What to do = Give the listing again exactly as written.

Task data =
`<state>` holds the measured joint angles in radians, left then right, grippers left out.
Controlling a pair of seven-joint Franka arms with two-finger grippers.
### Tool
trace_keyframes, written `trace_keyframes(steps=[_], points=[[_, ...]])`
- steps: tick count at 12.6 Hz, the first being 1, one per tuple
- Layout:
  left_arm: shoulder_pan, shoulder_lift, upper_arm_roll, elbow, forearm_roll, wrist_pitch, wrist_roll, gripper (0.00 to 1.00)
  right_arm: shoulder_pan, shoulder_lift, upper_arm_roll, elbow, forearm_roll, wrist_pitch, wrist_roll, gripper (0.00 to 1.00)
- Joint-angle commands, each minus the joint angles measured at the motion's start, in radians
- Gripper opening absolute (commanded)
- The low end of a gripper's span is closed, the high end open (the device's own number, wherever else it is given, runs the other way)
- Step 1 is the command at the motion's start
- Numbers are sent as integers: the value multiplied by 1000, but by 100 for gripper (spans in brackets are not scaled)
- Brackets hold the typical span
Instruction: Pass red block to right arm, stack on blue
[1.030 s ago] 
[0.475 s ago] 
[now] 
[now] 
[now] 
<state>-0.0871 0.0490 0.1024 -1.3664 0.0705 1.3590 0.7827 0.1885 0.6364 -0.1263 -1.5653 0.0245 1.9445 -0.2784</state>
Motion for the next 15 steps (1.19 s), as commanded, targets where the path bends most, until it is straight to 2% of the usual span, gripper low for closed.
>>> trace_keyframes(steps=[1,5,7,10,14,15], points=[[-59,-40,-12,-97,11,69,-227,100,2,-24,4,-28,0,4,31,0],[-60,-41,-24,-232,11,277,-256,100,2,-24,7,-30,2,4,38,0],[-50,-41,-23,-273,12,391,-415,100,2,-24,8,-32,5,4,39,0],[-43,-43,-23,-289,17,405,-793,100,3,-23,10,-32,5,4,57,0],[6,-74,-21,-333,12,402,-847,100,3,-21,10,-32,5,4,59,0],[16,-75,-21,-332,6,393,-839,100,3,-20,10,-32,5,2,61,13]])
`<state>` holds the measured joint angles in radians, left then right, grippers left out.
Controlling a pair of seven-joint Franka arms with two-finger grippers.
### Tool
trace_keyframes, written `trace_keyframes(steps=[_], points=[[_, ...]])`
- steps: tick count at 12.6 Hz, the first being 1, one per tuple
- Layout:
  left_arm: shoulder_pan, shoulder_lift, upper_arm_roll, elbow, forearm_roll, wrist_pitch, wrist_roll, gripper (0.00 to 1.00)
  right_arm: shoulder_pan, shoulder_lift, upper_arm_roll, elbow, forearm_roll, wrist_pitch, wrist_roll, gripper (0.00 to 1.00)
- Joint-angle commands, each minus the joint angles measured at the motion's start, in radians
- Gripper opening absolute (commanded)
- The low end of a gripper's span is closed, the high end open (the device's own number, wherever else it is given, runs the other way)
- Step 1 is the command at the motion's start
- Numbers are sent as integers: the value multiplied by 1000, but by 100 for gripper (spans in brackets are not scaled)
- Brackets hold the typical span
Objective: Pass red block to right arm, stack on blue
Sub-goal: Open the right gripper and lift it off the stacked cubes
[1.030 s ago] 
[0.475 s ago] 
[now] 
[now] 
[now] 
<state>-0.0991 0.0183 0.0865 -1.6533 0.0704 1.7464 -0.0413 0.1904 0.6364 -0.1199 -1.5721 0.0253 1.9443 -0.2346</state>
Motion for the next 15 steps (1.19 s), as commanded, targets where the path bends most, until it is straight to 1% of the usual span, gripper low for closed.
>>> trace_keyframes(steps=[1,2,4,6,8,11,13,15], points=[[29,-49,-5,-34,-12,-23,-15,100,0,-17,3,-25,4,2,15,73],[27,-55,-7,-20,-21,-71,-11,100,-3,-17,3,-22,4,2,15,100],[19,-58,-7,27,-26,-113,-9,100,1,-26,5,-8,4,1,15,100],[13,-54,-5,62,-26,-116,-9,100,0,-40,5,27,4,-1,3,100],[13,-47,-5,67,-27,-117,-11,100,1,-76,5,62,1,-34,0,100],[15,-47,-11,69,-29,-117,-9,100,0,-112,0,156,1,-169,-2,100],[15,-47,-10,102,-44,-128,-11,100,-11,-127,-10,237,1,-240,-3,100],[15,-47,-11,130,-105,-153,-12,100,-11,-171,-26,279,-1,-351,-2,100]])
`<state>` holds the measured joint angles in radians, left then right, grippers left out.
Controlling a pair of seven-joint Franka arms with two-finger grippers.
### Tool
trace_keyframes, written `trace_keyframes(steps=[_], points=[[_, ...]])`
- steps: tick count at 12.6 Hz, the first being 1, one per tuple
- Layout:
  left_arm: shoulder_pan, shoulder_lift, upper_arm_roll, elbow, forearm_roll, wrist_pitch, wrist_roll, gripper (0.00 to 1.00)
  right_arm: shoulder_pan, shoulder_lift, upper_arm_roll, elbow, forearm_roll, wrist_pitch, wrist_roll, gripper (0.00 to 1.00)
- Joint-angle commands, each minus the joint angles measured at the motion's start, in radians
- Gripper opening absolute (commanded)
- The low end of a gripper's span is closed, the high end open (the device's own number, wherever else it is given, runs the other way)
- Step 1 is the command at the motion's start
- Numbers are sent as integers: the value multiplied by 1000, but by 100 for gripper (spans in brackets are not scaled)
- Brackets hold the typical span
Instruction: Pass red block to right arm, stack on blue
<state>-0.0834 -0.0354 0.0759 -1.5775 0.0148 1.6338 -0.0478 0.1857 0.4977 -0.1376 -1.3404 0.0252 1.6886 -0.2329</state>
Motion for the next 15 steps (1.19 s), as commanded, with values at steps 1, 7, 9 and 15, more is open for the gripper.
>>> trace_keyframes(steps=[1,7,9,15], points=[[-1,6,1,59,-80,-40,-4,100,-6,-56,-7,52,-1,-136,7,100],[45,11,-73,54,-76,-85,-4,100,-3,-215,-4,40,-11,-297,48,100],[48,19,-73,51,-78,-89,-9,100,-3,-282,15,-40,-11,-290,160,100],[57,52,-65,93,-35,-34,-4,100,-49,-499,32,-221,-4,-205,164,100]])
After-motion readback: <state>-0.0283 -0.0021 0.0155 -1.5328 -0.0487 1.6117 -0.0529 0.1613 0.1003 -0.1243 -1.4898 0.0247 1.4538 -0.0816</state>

Solution for this exercise =
`<state>` holds the measured joint angles in radians, left then right, grippers left out.
Controlling a pair of seven-joint Franka arms with two-finger grippers.
### Tool
trace_keyframes, written `trace_keyframes(steps=[_], points=[[_, ...]])`
- steps: tick count at 12.6 Hz, the first being 1, one per tuple
- Layout:
  left_arm: shoulder_pan, shoulder_lift, upper_arm_roll, elbow, forearm_roll, wrist_pitch, wrist_roll, gripper (0.00 to 1.00)
  right_arm: shoulder_pan, shoulder_lift, upper_arm_roll, elbow, forearm_roll, wrist_pitch, wrist_roll, gripper (0.00 to 1.00)
- Joint-angle commands, each minus the joint angles measured at the motion's start, in radians
- Gripper opening absolute (commanded)
- The low end of a gripper's span is closed, the high end open (the device's own number, wherever else it is given, runs the other way)
- Step 1 is the command at the motion's start
- Numbers are sent as integers: the value multiplied by 1000, but by 100 for gripper (spans in brackets are not scaled)
- Brackets hold the typical span
Instruction: Pass red block to right arm, stack on blue
[1.030 s ago] 
[0.475 s ago] 
[now] 
[now] 
[now] 
<state>-0.0871 0.0490 0.1024 -1.3664 0.0705 1.3590 0.7827 0.1885 0.6364 -0.1263 -1.5653 0.0245 1.9445 -0.2784</state>
Motion for the next 15 steps (1.19 s), as commanded, targets where the path bends most, until it is straight to 2% of the usual span, gripper low for closed.
>>> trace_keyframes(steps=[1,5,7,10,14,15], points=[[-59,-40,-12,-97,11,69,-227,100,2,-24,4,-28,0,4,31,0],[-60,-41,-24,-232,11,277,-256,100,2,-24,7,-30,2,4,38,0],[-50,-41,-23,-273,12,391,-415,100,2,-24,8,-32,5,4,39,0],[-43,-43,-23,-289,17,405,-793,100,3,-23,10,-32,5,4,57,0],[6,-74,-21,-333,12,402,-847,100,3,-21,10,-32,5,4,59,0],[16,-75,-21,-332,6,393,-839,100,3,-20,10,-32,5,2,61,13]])
`<state>` holds the measured joint angles in radians, left then right, grippers left out.
Controlling a pair of seven-joint Franka arms with two-finger grippers.
### Tool
trace_keyframes, written `trace_keyframes(steps=[_], points=[[_, ...]])`
- steps: tick count at 12.6 Hz, the first being 1, one per tuple
- Layout:
  left_arm: shoulder_pan, shoulder_lift, upper_arm_roll, elbow, forearm_roll, wrist_pitch, wrist_roll, gripper (0.00 to 1.00)
  right_arm: shoulder_pan, shoulder_lift, upper_arm_roll, elbow, forearm_roll, wrist_pitch, wrist_roll, gripper (0.00 to 1.00)
- Joint-angle commands, each minus the joint angles measured at the motion's start, in radians
- Gripper opening absolute (commanded)
- The low end of a gripper's span is closed, the high end open (the device's own number, wherever else it is given, runs the other way)
- Step 1 is the command at the motion's start
- Numbers are sent as integers: the value multiplied by 1000, but by 100 for gripper (spans in brackets are not scaled)
- Brackets hold the typical span
Objective: Pass red block to right arm, stack on blue
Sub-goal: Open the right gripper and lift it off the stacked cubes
[1.030 s ago] 
[0.475 s ago] 
[now] 
[now] 
[now] 
<state>-0.0991 0.0183 0.0865 -1.6533 0.0704 1.7464 -0.0413 0.1904 0.6364 -0.1199 -1.5721 0.0253 1.9443 -0.2346</state>
Motion for the next 15 steps (1.19 s), as commanded, targets where the path bends most, until it is straight to 1% of the usual span, gripper low for closed.
>>> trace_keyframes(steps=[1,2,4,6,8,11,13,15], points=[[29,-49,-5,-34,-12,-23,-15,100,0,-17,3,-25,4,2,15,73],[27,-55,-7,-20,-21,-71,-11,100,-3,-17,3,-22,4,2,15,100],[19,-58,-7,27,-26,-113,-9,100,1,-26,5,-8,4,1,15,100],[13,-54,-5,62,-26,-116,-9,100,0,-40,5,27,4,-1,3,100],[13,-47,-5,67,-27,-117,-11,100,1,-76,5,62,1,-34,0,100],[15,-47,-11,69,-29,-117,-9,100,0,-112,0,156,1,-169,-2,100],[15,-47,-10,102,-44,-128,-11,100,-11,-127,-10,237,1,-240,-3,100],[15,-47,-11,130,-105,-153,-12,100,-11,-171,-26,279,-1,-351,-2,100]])
`<state>` holds the measured joint angles in radians, left then right, grippers left out.
Controlling a pair of seven-joint Franka arms with two-finger grippers.
### Tool
trace_keyframes, written `trace_keyframes(steps=[_], points=[[_, ...]])`
- steps: tick count at 12.6 Hz, the first being 1, one per tuple
- Layout:
  left_arm: shoulder_pan, shoulder_lift, upper_arm_roll, elbow, forearm_roll, wrist_pitch, wrist_roll, gripper (0.00 to 1.00)
  right_arm: shoulder_pan, shoulder_lift, upper_arm_roll, elbow, forearm_roll, wrist_pitch, wrist_roll, gripper (0.00 to 1.00)
- Joint-angle commands, each minus the joint angles measured at the motion's start, in radians
- Gripper opening absolute (commanded)
- The low end of a gripper's span is closed, the high end open (the device's own number, wherever else it is given, runs the other way)
- Step 1 is the command at the motion's start
- Numbers are sent as integers: the value multiplied by 1000, but by 100 for gripper (spans in brackets are not scaled)
- Brackets hold the typical span
Instruction: Pass red block to right arm, stack on blue
<state>-0.0834 -0.0354 0.0759 -1.5775 0.0148 1.6338 -0.0478 0.1857 0.4977 -0.1376 -1.3404 0.0252 1.6886 -0.2329</state>
Motion for the next 15 steps (1.19 s), as commanded, with values at steps 1, 7, 9 and 15, more is open for the gripper.
>>> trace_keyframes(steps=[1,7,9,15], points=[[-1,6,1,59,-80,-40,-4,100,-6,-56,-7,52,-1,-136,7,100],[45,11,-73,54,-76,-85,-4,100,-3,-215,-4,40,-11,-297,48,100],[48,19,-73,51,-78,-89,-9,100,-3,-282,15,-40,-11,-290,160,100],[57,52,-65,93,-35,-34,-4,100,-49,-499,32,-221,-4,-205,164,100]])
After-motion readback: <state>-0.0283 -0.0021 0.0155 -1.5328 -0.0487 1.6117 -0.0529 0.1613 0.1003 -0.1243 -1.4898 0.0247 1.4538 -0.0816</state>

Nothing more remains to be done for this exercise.